On 15 March, the Soviets dispatched another 30 soldiers and six combat vehicles to Zhenbao Island. After an hour of fighting, the Chinese had destroyed two of the Soviet vehicles. A few hours later, the Soviets sent a second wave with artillery support. The Chinese destroyed five more Soviet combat vehicles. A third wave was repulsed by effective Chinese artillery, which destroyed one Soviet tank and four APCs and damaged two other APCs. By the end of the day, with the Chinese in full control of the island, Soviet General OA Losik ordered to deploy then-secret BM-21 "Grad" multiple rocket launchers. The Soviets fired 10,000 artillery rounds in a nine-hour engagement with the Chinese along with 36 sorties.[24] The attack was devastating for the Chinese troops and materiel. Chinese troops left their positions on the island, and the Soviets withdrew to their positions on the Russian bank of the Ussuri River.[25] On 16 March 1969, the Soviets entered the island to collect their dead. The Chinese held their fire. On 17 March 1969, the Soviets tried to recover a disabled T-62 tank from the island, but their effort was repelled by Chinese artillery.[18]

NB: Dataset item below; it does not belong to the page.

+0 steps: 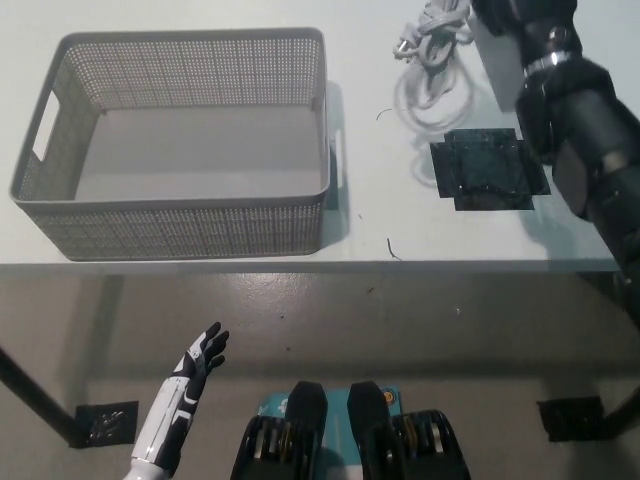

On 21 March, the Soviets sent a demolition team attempting to destroy the tank. The Chinese opened fire and thwarted the Soviets.[18] With the help of divers of the Chinese navy, the PLA pulled the T-62 tank onshore. The tank was later given to the Chinese Military Museum. Until 1991, the island remained contested.

 
The Soviet T-62 tank captured by the Chinese during the 1969 clash, now on display at the Military Museum of the Chinese People's Revolution

Soviet combat heroesEdit

Five Soviet soldiers were awarded the top honour of Hero of the Soviet Union for bravery and valor during the Damansky conflict. Colonel Demokrat Leonov led the group of four T-62 tanks in a counterattack on 15 March and was killed by a Chinese sniper when he was leaving the destroyed vehicle. Senior Lieutenant Ivan Strelnikov tried to negotiate a peaceful withdrawal of the Chinese commandos from the island and was killed for his troubles while he was talking to the enemy.[citation needed]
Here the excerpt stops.